■ YOUR GOAL:
Set down exactly the lines below, starting at the one that contains "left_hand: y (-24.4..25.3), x" and ending at the one that contains "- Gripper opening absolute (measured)", with both of those lines included and nothing else.
****
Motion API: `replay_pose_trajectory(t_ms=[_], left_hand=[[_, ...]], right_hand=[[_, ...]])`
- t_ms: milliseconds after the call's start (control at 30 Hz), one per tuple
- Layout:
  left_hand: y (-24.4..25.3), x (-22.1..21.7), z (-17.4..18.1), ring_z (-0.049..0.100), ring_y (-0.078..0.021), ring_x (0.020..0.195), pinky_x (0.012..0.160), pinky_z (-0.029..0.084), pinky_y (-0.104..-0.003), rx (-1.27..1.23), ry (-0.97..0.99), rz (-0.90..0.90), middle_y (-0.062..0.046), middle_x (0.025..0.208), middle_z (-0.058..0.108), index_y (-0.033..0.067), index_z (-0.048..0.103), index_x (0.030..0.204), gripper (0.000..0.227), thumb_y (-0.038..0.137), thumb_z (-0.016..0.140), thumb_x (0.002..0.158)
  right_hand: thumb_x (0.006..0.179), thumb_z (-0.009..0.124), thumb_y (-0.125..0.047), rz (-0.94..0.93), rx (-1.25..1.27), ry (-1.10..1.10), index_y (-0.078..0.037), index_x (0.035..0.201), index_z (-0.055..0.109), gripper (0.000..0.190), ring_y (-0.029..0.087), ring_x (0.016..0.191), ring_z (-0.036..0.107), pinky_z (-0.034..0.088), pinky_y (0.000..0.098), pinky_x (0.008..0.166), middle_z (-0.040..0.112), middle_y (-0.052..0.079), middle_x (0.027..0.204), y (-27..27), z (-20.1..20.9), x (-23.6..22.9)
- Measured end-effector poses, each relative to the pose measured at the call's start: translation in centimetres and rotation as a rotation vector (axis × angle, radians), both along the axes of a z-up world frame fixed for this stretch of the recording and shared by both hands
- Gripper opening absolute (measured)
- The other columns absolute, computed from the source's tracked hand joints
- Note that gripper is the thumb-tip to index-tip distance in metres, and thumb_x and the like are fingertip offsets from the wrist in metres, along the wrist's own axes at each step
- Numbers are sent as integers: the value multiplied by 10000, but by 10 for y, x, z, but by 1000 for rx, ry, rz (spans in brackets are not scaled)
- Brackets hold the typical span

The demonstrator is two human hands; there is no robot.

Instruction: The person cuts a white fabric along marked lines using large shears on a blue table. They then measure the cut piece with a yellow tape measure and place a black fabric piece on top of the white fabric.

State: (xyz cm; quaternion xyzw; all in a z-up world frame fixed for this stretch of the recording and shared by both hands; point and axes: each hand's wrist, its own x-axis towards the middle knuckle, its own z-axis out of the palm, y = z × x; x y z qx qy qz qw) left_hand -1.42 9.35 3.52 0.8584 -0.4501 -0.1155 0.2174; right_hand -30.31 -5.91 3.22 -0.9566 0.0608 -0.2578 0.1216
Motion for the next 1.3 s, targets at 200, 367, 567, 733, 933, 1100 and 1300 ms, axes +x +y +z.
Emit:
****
■ SOLUTION TO THIS EXERCISE:
  left_hand: y (-24.4..25.3), x (-22.1..21.7), z (-17.4..18.1), ring_z (-0.049..0.100), ring_y (-0.078..0.021), ring_x (0.020..0.195), pinky_x (0.012..0.160), pinky_z (-0.029..0.084), pinky_y (-0.104..-0.003), rx (-1.27..1.23), ry (-0.97..0.99), rz (-0.90..0.90), middle_y (-0.062..0.046), middle_x (0.025..0.208), middle_z (-0.058..0.108), index_y (-0.033..0.067), index_z (-0.048..0.103), index_x (0.030..0.204), gripper (0.000..0.227), thumb_y (-0.038..0.137), thumb_z (-0.016..0.140), thumb_x (0.002..0.158)
  right_hand: thumb_x (0.006..0.179), thumb_z (-0.009..0.124), thumb_y (-0.125..0.047), rz (-0.94..0.93), rx (-1.25..1.27), ry (-1.10..1.10), index_y (-0.078..0.037), index_x (0.035..0.201), index_z (-0.055..0.109), gripper (0.000..0.190), ring_y (-0.029..0.087), ring_x (0.016..0.191), ring_z (-0.036..0.107), pinky_z (-0.034..0.088), pinky_y (0.000..0.098), pinky_x (0.008..0.166), middle_z (-0.040..0.112), middle_y (-0.052..0.079), middle_x (0.027..0.204), y (-27..27), z (-20.1..20.9), x (-23.6..22.9)
- Measured end-effector poses, each relative to the pose measured at the call's start: translation in centimetres and rotation as a rotation vector (axis × angle, radians), both along the axes of a z-up world frame fixed for this stretch of the recording and shared by both hands
- Gripper opening absolute (measured)

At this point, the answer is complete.